What is required: What is needed is every line of the material that contains "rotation".

Raw data:
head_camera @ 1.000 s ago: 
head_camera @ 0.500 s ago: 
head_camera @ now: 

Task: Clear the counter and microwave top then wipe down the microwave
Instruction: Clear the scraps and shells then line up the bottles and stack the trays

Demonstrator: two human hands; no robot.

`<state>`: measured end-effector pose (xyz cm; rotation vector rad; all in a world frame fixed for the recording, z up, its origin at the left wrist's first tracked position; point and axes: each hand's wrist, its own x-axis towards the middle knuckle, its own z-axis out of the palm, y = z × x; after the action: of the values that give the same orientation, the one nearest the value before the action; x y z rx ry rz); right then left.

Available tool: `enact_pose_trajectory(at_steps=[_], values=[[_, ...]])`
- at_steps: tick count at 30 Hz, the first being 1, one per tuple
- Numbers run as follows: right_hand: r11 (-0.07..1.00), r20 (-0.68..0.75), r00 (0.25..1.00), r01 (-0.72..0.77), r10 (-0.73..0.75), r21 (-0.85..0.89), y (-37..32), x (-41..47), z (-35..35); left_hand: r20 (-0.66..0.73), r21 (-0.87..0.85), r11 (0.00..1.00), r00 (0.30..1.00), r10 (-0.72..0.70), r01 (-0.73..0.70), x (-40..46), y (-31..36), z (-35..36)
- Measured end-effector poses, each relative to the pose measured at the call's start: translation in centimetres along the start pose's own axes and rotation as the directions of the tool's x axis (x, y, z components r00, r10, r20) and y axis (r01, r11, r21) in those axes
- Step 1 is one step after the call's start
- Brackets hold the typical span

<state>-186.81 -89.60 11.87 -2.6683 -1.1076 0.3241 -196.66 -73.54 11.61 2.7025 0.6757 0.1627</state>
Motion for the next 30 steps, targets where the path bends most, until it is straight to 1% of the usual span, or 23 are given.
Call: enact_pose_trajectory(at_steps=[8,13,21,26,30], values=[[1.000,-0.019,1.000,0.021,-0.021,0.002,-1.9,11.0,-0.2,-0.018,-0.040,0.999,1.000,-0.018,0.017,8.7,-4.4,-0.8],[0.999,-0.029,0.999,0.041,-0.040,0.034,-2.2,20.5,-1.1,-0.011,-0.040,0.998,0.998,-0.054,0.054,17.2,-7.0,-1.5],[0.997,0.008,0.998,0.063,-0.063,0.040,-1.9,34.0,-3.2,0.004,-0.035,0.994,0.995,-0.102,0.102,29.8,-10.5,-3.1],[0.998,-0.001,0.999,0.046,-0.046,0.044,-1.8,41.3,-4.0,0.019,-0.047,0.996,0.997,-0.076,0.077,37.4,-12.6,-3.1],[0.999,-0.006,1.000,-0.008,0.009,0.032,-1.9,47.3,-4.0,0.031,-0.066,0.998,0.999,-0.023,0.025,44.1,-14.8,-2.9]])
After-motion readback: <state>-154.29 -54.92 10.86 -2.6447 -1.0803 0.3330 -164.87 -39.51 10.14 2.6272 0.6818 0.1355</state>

Reply:
`<state>`: measured end-effector pose (xyz cm; rotation vector rad; all in a world frame fixed for the recording, z up, its origin at the left wrist's first tracked position; point and axes: each hand's wrist, its own x-axis towards the middle knuckle, its own z-axis out of the palm, y = z × x; after the action: of the values that give the same orientation, the one nearest the value before the action; x y z rx ry rz); right then left.
- Measured end-effector poses, each relative to the pose measured at the call's start: translation in centimetres along the start pose's own axes and rotation as the directions of the tool's x axis (x, y, z components r00, r10, r20) and y axis (r01, r11, r21) in those axes

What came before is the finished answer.